Newly Discovered Salty Subglacial Lakes Could Help Search for Life in Solar System

A cold and windy spring night on the vast landscape of the Devon Ice Cap. Scientists have discovered two subglacial lakes lurking 750 meters below the surface. Anja Rutishauser

Two newly discovered, subglacial lakes in the Canadian High Arctic could be a potential habitat for microbial life and may assist scientists in the search
for life beyond Earth, particularly on Jupiter’s icy moon Europa.

The findings, published April 11, 2018, in Science Advances, were made possible by airborne radar data acquired by the University of Texas Institute for Geophysics (UTIG) and NASA

“Geophysically characterizing these lakes and their sub-ice surroundings, followed by very careful sampling of their contents, should give us a real head start on understanding Europa’s potential for hosting life,” said co-author Donald Blankenship, a UTIG senior research scientist.

There are more than 400 known subglacial lakes in the world, concentrated primarily in Antarctica
with a few in Greenland, but these are the first found in the Canadian Arctic. Unlike all the others — which are thought to contain freshwater — these two appear to consist of extremely salty water. Their hypersalinity could make the lakes similar to those thought to be trapped inside the icy shell of Europa. In 2011, researchers from UTIG found evidence for such lakes on the Jovian moon.

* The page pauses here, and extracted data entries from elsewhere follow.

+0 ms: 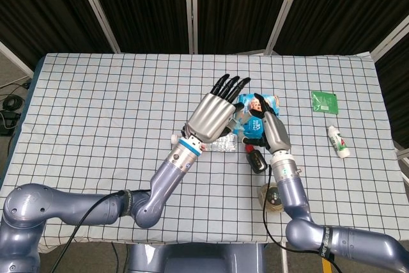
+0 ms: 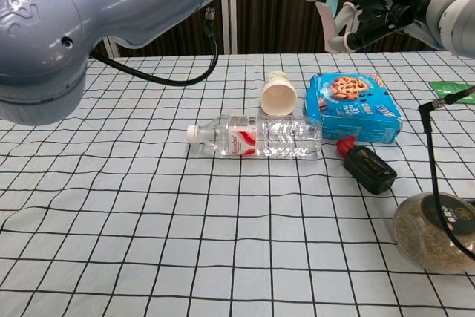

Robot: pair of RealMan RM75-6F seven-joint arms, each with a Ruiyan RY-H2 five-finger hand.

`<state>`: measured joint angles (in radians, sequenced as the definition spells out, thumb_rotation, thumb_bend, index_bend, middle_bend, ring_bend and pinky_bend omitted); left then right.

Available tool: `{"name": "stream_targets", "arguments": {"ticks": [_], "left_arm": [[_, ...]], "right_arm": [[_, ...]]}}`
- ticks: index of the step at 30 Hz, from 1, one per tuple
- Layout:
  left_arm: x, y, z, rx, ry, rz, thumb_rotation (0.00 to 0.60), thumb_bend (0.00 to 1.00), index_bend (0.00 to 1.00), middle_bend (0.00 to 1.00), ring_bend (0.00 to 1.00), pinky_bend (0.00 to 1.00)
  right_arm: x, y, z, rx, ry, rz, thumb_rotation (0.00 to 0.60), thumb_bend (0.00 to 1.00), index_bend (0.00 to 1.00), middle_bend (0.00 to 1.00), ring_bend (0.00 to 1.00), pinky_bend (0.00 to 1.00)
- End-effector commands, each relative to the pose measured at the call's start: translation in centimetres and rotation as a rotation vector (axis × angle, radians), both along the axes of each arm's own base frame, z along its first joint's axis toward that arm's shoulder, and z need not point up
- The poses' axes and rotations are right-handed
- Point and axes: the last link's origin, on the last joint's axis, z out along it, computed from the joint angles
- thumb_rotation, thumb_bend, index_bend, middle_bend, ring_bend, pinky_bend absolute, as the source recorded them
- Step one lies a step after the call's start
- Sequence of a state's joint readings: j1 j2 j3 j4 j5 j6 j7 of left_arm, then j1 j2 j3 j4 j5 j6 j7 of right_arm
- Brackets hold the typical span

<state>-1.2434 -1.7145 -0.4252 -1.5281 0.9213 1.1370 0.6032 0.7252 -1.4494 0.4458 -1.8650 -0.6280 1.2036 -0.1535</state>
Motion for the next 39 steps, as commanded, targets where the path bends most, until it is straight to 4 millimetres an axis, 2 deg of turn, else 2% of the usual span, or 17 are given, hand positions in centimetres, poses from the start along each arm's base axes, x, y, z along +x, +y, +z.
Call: {"name": "stream_targets", "arguments": {"ticks": [1,11,18,26,35,39], "left_arm": [[0.0,0.0,0.0,0.0,-0.001,0.0,0.6,0.61,0.89,0.0,0.0,0.0],[0.0,0.0,0.0,-0.002,-0.003,0.003,0.6,0.61,0.89,0.0,0.0,0.0],[0.0,0.0,0.0,-0.008,-0.005,0.001,0.6,0.61,0.89,0.0,0.0,0.0],[0.0,0.0,0.1,-0.011,-0.015,-0.001,0.6,0.61,0.89,0.0,0.0,0.0],[0.3,0.1,2.5,0.027,-0.056,-0.006,0.6,0.61,0.89,0.0,0.0,0.0],[-0.1,0.2,3.5,0.035,-0.068,0.005,0.6,0.61,0.89,0.0,0.0,0.0]], "right_arm": [[0.0,0.0,0.0,0.0,0.002,-0.001,0.6,0.26,0.58,0.02,0.0,0.0],[-0.1,0.0,-0.1,0.009,-0.002,-0.002,0.6,0.3,0.63,0.02,0.0,0.0],[0.0,0.1,-0.2,0.014,0.009,0.001,0.6,0.41,0.74,0.05,0.0,0.0],[-0.6,0.1,-0.4,0.018,0.048,-0.002,0.6,0.42,0.77,0.05,0.0,0.0],[-3.6,0.0,-1.7,0.075,0.185,-0.042,0.6,0.42,0.79,0.05,0.0,0.0],[-4.0,0.3,-1.7,0.081,0.208,-0.035,0.6,0.42,0.79,0.05,0.0,0.0]]}}
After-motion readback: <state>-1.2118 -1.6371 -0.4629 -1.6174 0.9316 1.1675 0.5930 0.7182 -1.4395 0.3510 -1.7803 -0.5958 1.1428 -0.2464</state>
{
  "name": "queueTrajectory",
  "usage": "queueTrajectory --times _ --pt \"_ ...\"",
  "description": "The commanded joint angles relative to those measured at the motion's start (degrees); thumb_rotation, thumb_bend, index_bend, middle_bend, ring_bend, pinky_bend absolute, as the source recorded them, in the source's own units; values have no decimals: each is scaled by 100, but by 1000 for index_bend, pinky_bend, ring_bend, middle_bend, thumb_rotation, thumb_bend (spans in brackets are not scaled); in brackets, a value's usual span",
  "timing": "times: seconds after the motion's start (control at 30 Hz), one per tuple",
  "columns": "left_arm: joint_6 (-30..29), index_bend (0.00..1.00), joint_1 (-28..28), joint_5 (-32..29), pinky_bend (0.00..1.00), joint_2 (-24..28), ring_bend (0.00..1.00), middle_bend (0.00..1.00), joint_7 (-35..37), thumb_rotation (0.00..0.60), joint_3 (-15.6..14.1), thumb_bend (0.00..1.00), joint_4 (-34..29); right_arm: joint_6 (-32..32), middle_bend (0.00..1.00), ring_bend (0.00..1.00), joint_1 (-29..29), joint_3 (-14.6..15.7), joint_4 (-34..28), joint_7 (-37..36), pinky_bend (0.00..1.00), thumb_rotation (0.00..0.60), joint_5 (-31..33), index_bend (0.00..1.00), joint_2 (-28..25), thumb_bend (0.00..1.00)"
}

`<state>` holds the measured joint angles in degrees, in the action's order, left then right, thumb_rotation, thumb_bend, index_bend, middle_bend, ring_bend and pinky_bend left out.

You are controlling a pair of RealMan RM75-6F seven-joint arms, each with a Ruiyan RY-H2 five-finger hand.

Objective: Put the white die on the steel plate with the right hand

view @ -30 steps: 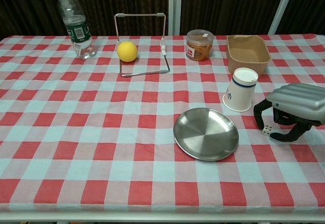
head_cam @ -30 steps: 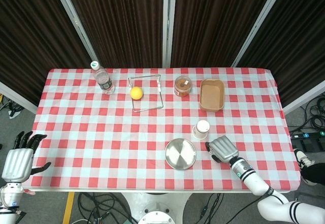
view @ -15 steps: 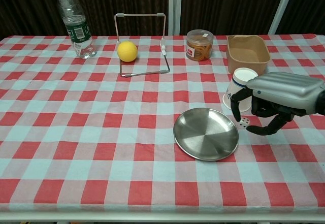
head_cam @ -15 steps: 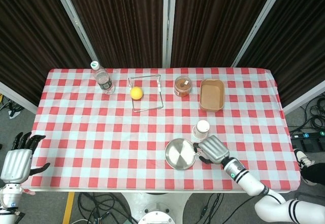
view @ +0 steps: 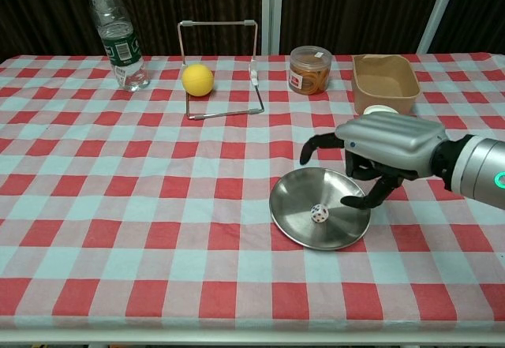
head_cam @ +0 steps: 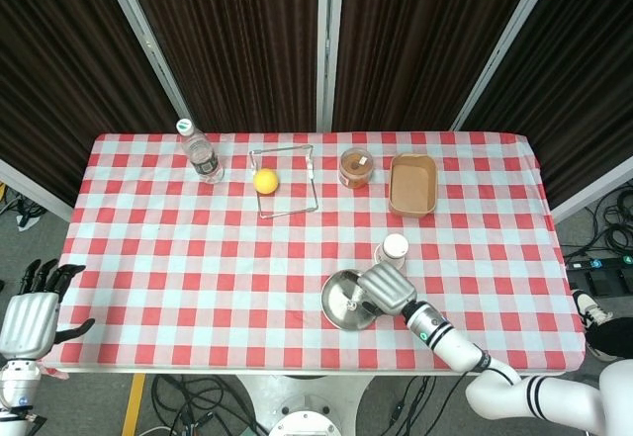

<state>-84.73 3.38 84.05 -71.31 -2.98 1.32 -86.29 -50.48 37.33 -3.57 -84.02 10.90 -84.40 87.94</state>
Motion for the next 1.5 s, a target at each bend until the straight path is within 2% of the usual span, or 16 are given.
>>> queueTrajectory --times 0.03,0.1,0.17,0.23,0.27,0.3,0.33,0.4,0.53,0.7,0.97,1.1,1.33,1.5 --pt "-1 204 9 14 3 7 88 198 -9 600 6 16 -15 -507 981 893 -176 -114 -339 -352 1000 600 -135 151 -361 95" --pt "-10 204 14 41 3 14 88 198 -10 600 4 16 -28 -948 918 837 -315 -200 -379 -615 1000 600 -254 148 -489 84" --pt "-17 204 10 51 3 15 88 198 -14 600 -1 16 -32 -1262 758 696 -419 -279 -322 -884 935 600 -304 171 -569 78" --pt "-2 204 9 38 3 18 88 198 -12 600 -3 16 -39 -1361 591 507 -489 -364 -244 -1205 738 600 -173 200 -668 73" --pt "4 204 10 34 3 18 88 198 -12 600 -3 17 -40 -1306 462 342 -497 -396 -218 -1291 531 600 -59 212 -723 69" --pt "10 205 14 35 3 17 88 198 -14 600 -2 17 -43 -1166 364 211 -485 -433 -189 -1347 371 600 122 214 -799 66" --pt "12 204 17 39 3 16 88 198 -15 600 -1 17 -48 -1055 286 116 -469 -454 -154 -1376 258 600 245 216 -839 64" --pt "10 204 18 54 3 14 88 198 -23 600 -7 17 -56 -795 208 28 -426 -480 -36 -1389 149 600 515 215 -877 63" --pt "41 204 18 30 3 17 88 198 -44 600 -13 16 -73 -411 157 0 -346 -473 246 -1346 54 600 875 188 -781 63" --pt "71 204 27 11 3 31 88 198 -83 600 -12 17 -101 -56 156 0 -244 -431 601 -1376 51 600 1098 183 -558 77" --pt "99 205 48 -4 3 43 88 198 -132 600 1 16 -138 81 187 0 -150 -441 837 -1644 51 600 1069 192 -298 105" --pt "140 205 54 -20 3 46 88 198 -130 600 -11 17 -135 82 227 0 -125 -505 962 -1669 51 600 1158 301 -178 182" --pt "145 204 45 -40 3 28 88 198 -108 600 -12 17 -114 298 247 4 14 -539 1081 -1537 52 600 1300 372 -46 226" --pt "116 205 11 -63 3 34 88 198 -77 600 -18 17 -99 -29 305 46 -90 -543 677 -2084 53 600 892 490 -209 297"
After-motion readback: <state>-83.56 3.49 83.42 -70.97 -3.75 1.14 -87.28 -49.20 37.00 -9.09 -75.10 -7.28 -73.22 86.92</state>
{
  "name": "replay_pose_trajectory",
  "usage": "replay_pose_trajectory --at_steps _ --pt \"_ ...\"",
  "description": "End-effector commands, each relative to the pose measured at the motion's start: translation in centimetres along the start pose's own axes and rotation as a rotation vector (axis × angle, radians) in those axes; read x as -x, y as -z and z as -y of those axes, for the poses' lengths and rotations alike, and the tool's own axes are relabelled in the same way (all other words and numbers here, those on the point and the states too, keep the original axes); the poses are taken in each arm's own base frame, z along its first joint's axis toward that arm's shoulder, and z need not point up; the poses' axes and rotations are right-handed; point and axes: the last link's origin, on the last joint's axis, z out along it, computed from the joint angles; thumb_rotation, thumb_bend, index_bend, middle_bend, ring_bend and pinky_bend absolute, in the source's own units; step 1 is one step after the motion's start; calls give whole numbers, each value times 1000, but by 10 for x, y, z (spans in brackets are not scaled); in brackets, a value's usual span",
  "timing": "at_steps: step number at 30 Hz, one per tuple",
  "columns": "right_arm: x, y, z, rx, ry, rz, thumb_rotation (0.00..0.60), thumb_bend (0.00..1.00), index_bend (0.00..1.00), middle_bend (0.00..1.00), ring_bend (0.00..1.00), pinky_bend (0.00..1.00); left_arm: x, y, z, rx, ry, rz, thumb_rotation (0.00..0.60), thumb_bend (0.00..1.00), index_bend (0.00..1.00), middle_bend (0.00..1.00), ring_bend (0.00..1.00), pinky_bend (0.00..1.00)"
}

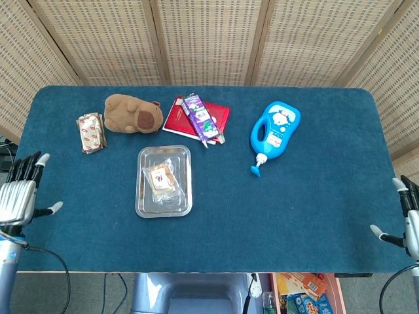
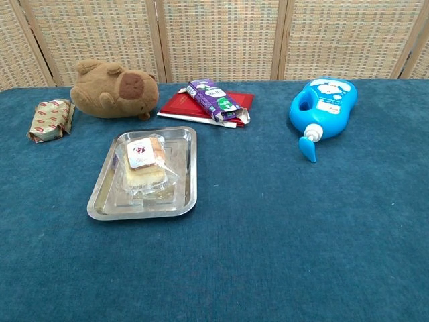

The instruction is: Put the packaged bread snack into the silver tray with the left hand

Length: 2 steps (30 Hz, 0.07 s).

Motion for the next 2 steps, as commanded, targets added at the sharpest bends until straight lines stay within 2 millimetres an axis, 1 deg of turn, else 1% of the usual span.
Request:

An analysis of radar data shows that the lakes discovered in Canada are beneath 550 to 750 meters of ice under the Devon Ice Cap, one of the largest ice caps in the Canadian Arctic. They are thought to be the first isolated hypersaline subglacial lakes in the world, having no contact with an outside environment for thousands of years.

“If there is microbial life in these lakes, it has likely been under the ice for at least 120,000 years, so it likely
evolved in isolation,” said lead author Anja Rutishauser, a Ph.D. candidate at the University of Alberta who will join The University of Texas at Austin as a postdoctoral fellow when she finishes her degree.

By evaluating the airborne survey data and, eventually, samples from the lakes, scientists can better prepare for NASA’s forthcoming Europa Clipper mission, which is expected to deploy similar remote sensing techniques to
characterize Europa’s ice shell. For the Clipper mission, Blankenship is leading the development of the ice-penetrating radar sounder, an instrument similar to the one used to discover the Canadian lakes.

UTIG’s data acquisition and processing were supported by NASA’s Instrument Concepts for Europa Exploration Program, the G. Unger Vetlesen Foundation and the National Science Foundation.